_Task statement_.
Find the line with "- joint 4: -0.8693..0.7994" in the entries below. Repeat it, every following line, and the line with "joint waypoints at", exactly and with nothing added.

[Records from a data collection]
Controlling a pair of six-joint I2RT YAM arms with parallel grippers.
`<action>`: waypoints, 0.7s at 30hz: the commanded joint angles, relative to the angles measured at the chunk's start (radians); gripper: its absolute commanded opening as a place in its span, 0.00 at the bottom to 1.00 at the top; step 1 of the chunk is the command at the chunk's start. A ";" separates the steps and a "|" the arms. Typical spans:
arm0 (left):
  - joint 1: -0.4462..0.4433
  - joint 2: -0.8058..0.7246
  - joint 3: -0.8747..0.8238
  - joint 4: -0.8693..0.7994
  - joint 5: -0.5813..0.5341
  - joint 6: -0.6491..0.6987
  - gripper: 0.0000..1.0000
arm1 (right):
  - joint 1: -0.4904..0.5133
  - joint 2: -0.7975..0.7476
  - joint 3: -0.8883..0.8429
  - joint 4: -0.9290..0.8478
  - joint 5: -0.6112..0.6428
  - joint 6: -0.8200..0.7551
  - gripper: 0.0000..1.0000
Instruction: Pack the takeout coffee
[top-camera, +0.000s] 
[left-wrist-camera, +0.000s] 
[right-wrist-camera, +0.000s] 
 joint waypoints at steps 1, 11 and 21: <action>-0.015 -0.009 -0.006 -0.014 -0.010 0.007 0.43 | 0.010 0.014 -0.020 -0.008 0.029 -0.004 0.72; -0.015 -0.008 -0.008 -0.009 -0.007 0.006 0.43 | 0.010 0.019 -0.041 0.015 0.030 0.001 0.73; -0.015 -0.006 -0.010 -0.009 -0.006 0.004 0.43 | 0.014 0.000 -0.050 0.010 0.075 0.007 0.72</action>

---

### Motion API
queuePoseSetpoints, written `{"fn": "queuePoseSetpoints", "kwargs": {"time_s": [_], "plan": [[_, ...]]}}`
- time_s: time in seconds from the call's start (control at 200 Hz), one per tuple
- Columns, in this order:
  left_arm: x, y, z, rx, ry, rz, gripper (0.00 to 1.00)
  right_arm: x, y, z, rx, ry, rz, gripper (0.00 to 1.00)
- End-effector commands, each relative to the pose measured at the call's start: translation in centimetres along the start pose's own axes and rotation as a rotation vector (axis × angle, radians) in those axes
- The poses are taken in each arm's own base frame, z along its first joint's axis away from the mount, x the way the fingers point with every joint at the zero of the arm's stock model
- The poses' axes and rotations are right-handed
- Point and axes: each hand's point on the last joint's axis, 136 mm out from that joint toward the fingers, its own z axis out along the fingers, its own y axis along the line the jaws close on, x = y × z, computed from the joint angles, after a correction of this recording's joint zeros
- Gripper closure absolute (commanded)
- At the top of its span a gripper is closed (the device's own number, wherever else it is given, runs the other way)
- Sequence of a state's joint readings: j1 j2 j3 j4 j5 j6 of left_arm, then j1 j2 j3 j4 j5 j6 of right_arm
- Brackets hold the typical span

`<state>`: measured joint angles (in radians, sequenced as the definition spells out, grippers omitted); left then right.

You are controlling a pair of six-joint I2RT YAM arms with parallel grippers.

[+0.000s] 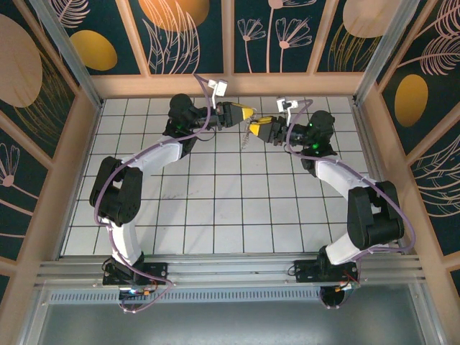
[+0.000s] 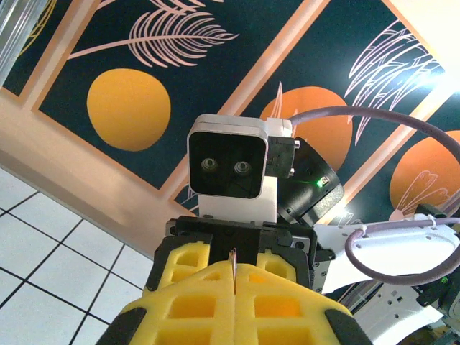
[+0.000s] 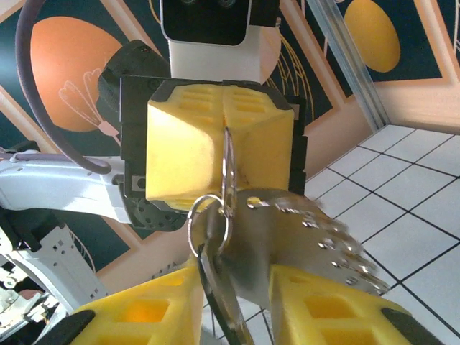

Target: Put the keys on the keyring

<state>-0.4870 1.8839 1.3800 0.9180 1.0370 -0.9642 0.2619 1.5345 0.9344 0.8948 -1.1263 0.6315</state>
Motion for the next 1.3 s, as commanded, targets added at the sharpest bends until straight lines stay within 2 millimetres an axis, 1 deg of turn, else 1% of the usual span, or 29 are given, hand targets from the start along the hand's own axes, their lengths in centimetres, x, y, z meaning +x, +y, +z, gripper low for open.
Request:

_Response to this task_.
  - joint 4: -0.8693..0.7994
  - joint 5: -0.5813..0.5341
  - joint 6: -0.6491..0.6987
  - gripper: 0.0000..1.0000
arm1 (right):
  - joint 1: -0.4904..0.5133
  - joint 2: -0.7975..0.7476
  - joint 3: -0.8883..0.8429
  - joint 4: -0.9290..0.8478
  - joint 5: -0.6112..0.6428
  - joint 6: -0.8200..0.7551
  - gripper: 0.0000..1.0000
Instruction: Pack the takeout coffee
[top-camera, +0.000s] 
[left-wrist-camera, +0.000s] 
[right-wrist-camera, +0.000s] 
 joint waypoints at steps 1, 11 and 21: <action>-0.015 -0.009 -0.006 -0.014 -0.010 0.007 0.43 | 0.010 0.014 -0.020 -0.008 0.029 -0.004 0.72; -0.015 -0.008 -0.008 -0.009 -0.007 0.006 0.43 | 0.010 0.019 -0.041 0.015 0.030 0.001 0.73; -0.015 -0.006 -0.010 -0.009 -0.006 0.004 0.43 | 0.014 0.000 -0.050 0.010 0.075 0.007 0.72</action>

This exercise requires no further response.